Sublime Forum

**nguyenph88** · December 14, 2016, 6:24pm

Hi all,

I know there is a way to filter all permutes to get the unique one, but my question is a little more than that. Supposed I have a list of urls as below:

http://www.abc.com/123
http://www.def.com/223
http://www.abc.com/456
http://www.def.com/556
http://www.qwe.com/667

Given that the first and third urls are on the same domain (also second and forth), but the path is different. Is it anyway to remove all of the permutations from the same domain and keep the first one only? I expect the result to be:

http://www.abc.com/123
http://www.def.com/223
http://www.qwe.com/667

Thank you.

**FichteFoll** · December 14, 2016, 8:57pm

I suggest writing a small script in a language of your choice (e.g. Python).

**nguyenph88** · December 14, 2016, 9:27pm

thanks for your reply, I was just looking for a native answer without using any other programming languages.
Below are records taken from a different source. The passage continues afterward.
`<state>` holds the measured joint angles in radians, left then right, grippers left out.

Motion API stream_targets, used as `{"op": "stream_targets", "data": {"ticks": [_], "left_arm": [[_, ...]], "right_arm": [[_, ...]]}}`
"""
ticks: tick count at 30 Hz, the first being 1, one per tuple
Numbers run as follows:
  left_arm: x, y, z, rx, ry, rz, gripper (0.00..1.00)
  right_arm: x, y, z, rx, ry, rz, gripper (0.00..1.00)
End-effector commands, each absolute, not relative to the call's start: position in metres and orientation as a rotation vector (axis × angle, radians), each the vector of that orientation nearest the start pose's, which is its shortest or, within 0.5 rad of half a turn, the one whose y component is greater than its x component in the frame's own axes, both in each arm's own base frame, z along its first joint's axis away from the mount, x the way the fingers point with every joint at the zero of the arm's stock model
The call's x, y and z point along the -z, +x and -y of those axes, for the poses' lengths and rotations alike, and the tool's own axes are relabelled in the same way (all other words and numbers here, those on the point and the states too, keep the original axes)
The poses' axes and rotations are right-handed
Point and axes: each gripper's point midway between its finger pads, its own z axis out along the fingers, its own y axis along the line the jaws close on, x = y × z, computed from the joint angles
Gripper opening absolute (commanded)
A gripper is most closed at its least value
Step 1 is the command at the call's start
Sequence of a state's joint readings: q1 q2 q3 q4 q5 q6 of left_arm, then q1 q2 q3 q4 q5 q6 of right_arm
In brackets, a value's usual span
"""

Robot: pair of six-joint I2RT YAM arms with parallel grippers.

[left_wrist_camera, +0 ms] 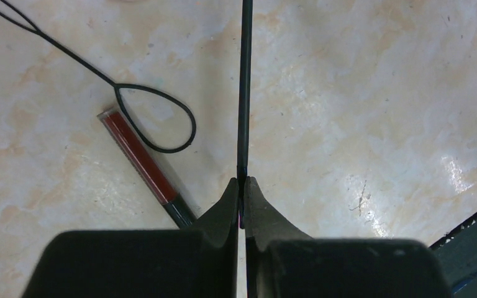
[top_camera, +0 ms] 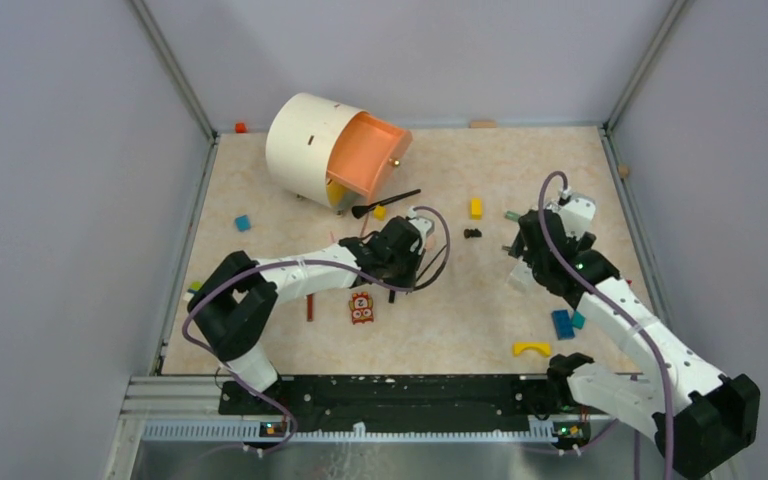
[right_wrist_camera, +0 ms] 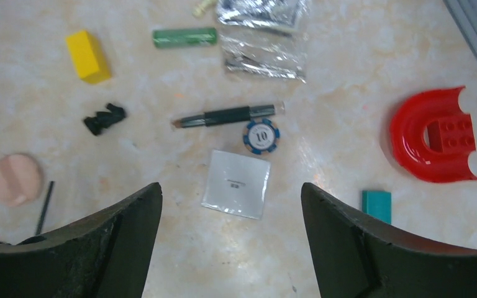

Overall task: Organize the makeup
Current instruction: Place the makeup brush at the center of the board, then pick up the makeup tool from the center of the board.

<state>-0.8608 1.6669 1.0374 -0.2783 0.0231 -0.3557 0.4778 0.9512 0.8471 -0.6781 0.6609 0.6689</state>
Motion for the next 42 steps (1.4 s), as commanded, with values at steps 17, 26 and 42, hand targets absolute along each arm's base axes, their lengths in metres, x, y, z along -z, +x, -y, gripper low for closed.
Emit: {"op": "stream_targets", "data": {"ticks": [17, 26, 42], "left_arm": [[-0.087, 0.257, 0.329, 0.580, 0.661, -2.378, 0.40], [-0.121, 0.265, 0.317, 0.525, 0.636, -2.302, 0.44], [-0.209, 0.293, 0.237, 0.341, 0.408, -2.212, 0.45]], "right_arm": [[-0.078, 0.274, -0.042, -0.018, 0.706, -2.290, 0.82], [-0.056, 0.276, -0.033, 0.071, 0.705, -2.336, 0.73], [-0.141, 0.327, -0.059, -0.124, 0.441, -2.150, 0.13]]}}
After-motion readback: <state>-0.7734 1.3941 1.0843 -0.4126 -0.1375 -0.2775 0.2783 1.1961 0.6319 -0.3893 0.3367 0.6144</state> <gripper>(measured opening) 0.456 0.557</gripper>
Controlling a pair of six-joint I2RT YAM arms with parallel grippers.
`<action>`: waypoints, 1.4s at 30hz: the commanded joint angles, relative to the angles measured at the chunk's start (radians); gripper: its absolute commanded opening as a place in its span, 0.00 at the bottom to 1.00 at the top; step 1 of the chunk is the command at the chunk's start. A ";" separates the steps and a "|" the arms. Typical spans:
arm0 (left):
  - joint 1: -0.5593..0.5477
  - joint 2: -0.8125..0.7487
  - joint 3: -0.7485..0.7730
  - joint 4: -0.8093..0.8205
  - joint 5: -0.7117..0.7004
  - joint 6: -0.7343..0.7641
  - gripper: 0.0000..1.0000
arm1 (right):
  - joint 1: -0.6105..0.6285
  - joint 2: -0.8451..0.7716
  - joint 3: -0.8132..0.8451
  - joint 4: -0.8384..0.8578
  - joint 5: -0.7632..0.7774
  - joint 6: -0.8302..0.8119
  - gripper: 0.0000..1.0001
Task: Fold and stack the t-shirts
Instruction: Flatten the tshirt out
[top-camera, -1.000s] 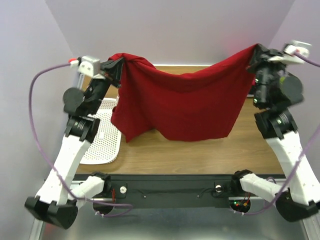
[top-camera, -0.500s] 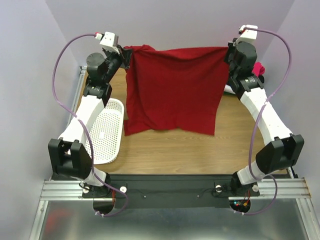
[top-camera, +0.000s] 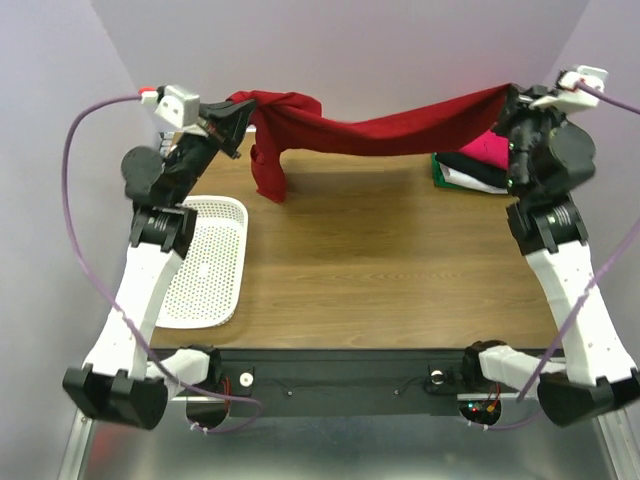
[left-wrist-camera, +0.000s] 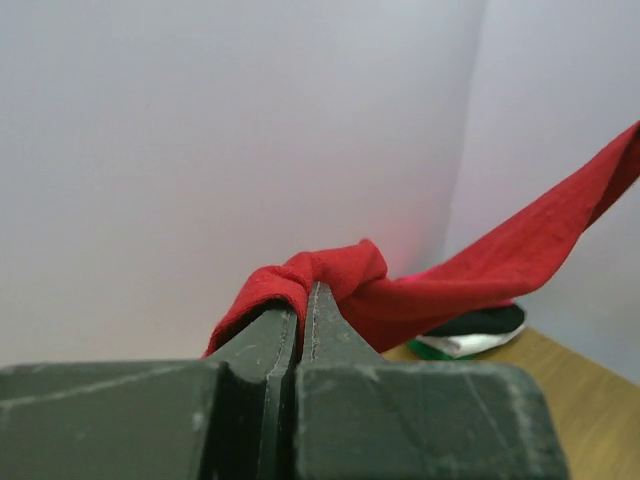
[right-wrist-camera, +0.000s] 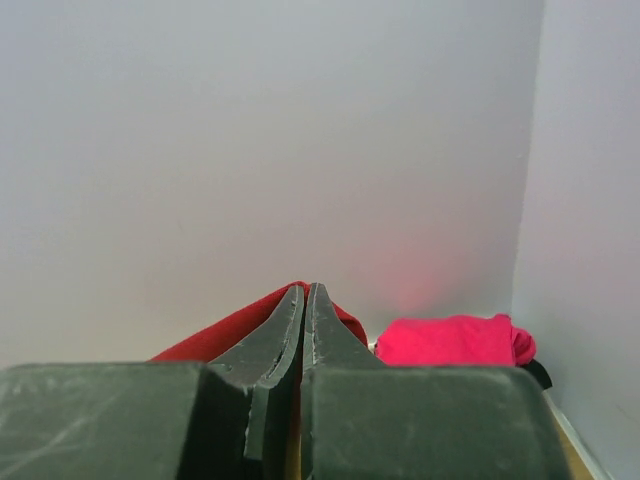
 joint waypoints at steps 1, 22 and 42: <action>0.001 -0.155 -0.014 0.077 0.099 -0.063 0.00 | 0.000 -0.129 -0.035 0.044 -0.046 0.014 0.00; 0.000 -0.301 -0.064 0.016 0.253 -0.161 0.00 | 0.000 -0.335 -0.011 -0.117 0.026 0.013 0.00; 0.036 0.712 0.236 -0.001 -0.220 -0.158 0.99 | -0.155 0.534 -0.051 0.116 0.017 0.214 0.73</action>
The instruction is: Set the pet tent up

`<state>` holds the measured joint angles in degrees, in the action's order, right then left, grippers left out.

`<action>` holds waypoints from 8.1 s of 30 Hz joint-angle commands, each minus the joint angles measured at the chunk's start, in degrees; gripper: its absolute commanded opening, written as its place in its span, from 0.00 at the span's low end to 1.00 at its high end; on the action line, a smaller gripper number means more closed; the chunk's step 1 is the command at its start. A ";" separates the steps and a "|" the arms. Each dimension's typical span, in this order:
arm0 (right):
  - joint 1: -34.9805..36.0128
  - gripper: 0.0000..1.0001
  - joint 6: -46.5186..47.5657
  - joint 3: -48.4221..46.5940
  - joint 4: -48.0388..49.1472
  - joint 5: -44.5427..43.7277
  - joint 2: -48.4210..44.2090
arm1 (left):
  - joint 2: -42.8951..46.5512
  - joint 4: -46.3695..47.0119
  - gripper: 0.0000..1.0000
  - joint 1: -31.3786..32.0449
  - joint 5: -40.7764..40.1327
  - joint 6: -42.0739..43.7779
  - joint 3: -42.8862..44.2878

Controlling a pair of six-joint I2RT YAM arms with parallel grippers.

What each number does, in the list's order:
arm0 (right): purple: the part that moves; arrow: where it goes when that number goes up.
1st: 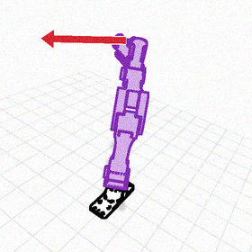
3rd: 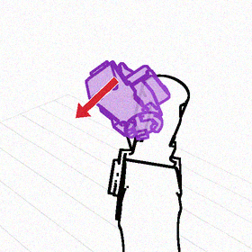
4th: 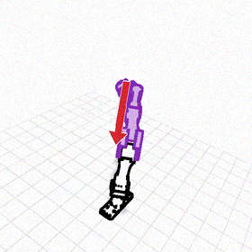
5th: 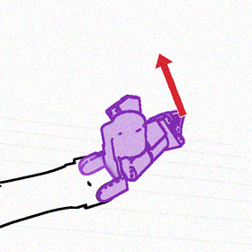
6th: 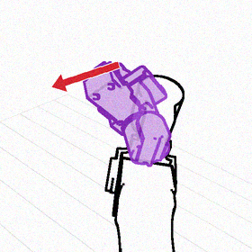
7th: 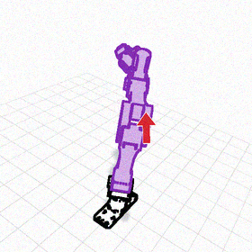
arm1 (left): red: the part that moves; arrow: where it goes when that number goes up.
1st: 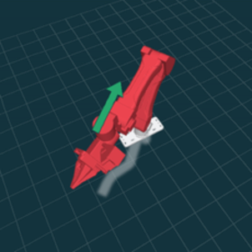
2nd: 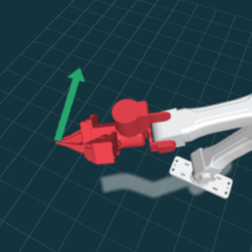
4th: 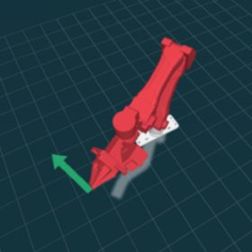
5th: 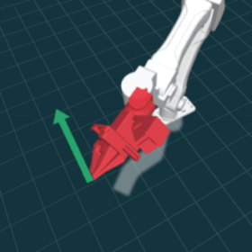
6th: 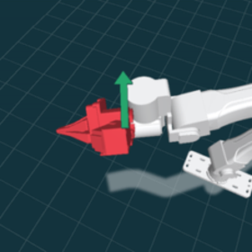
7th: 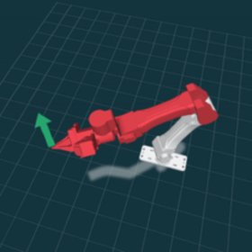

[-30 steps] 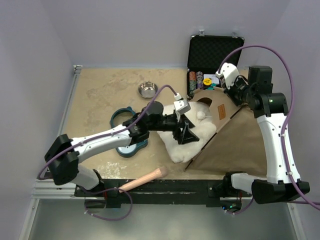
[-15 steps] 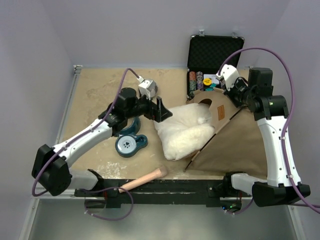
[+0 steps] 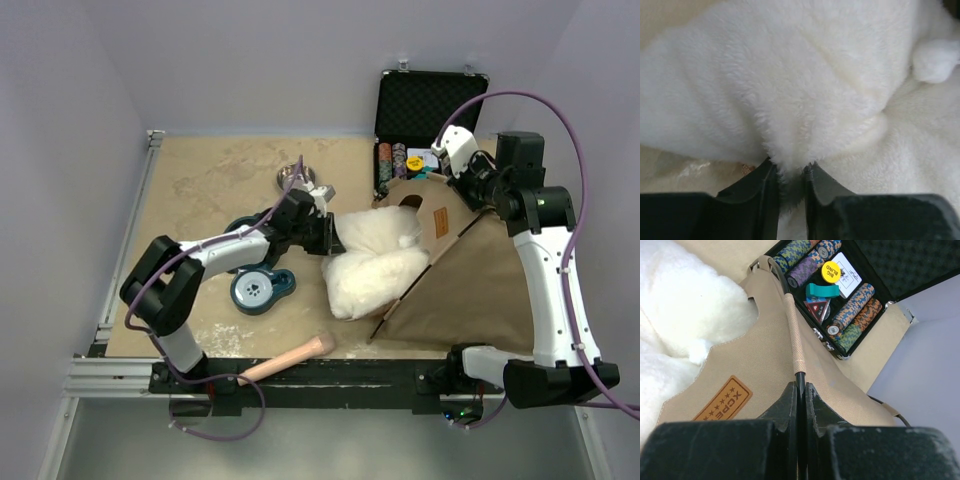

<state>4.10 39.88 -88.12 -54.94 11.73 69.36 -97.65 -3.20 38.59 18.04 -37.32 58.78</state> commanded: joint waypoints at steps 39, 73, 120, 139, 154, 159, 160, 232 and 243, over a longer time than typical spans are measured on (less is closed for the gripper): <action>0.21 0.00 -0.50 -0.21 0.18 4.53 2.62 | 15.39 -9.72 1.00 2.88 31.53 60.78 0.19; 0.21 0.00 1.87 1.72 1.85 6.29 3.15 | 6.05 21.51 0.65 8.09 21.77 32.99 2.83; 0.30 0.98 -16.94 -19.03 -3.33 12.00 -2.21 | -33.49 -20.43 0.50 -17.41 1.81 96.55 46.95; 0.30 0.98 -12.37 -6.82 8.79 23.77 -8.36 | 5.41 -44.43 0.00 -17.49 2.01 85.31 31.08; 0.21 0.98 -12.37 -0.83 11.78 28.88 -11.88 | 23.03 -37.76 0.00 -17.41 -0.99 69.84 1.78; 0.30 0.98 -12.89 -0.74 11.17 28.09 -13.46 | 20.92 -32.57 0.00 -17.49 -2.75 69.57 -2.09; 0.30 0.98 -12.90 -0.74 10.91 27.83 -13.55 | 20.13 -32.22 0.00 -17.58 -2.49 69.58 -2.18; 0.30 0.98 -13.69 -1.18 3.70 18.95 -17.60 | -41.57 -27.83 0.43 -23.64 -17.60 33.21 55.90; 0.30 0.99 -14.82 -2.68 7.02 19.30 -16.45 | -24.98 -17.17 1.00 -25.32 -10.75 47.78 61.17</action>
<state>4.21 26.94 -88.97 -52.05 30.98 52.51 -135.61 -24.27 12.60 5.37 5.48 115.90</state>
**FichteFoll** · December 14, 2016, 9:59pm

If you are okay with going through each line manually, there is a possibility, but depending on the file size this would quickly become infeasable.

For that, you would select the host url of a line (e.g. http://www.abc.com/), press Alt+F3, deselect the line you initially selected (using alt+leftclick drag) and then delete the remaining selected lines with Ctrl+Shift+d. Repeat this for every line.

**kingkeith** · December 15, 2016, 11:44am

why not just sort it (Edit -> Sort Lines) then perform a regex find and replace:

Find What: ^(http://[^/]+/)(.*$\n)((\1)(?2))+
Replace With: $1$2

**FichteFoll** · December 15, 2016, 1:23pm

That’s a good idea. I assumed the line order must not be changed and thus didn’t consider this option, but if it can be this would be a good way.

The only “problem” that you need to run the replacement multiple times because of 1) potential overlaps with an odd number of the same hosts and 2) more than 2 times of a host, which would need to be reduced by half again.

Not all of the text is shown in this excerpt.